INSTRUCTIONS FOR THE TASK ▸ Set down the final stretch of the data, from the line that holds "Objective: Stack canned" through the last line, both included, with pictures left out.
※
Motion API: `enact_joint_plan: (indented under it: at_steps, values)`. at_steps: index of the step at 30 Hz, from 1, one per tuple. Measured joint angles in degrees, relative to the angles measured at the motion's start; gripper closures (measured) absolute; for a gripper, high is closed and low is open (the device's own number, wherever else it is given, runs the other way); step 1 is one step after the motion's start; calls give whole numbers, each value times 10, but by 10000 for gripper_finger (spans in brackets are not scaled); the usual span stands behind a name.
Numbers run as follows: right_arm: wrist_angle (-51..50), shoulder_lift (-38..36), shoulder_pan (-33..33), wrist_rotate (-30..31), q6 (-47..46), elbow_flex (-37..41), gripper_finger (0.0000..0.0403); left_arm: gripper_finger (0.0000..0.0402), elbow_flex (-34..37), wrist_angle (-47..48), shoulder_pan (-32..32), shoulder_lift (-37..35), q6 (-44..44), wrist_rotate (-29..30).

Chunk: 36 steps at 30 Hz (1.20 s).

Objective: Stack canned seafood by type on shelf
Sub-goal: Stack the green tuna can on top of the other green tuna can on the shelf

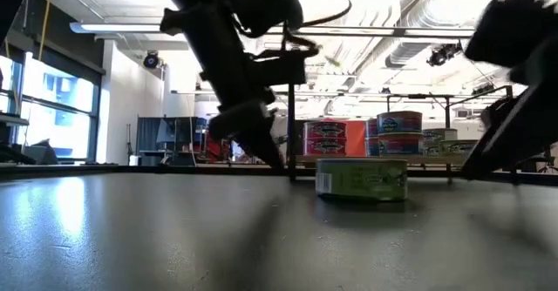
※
RESULT OF THIS TASK ▸
Objective: Stack canned seafood by type on shelf
Sub-goal: Stack the green tuna can on top of the other green tuna can on the shelf

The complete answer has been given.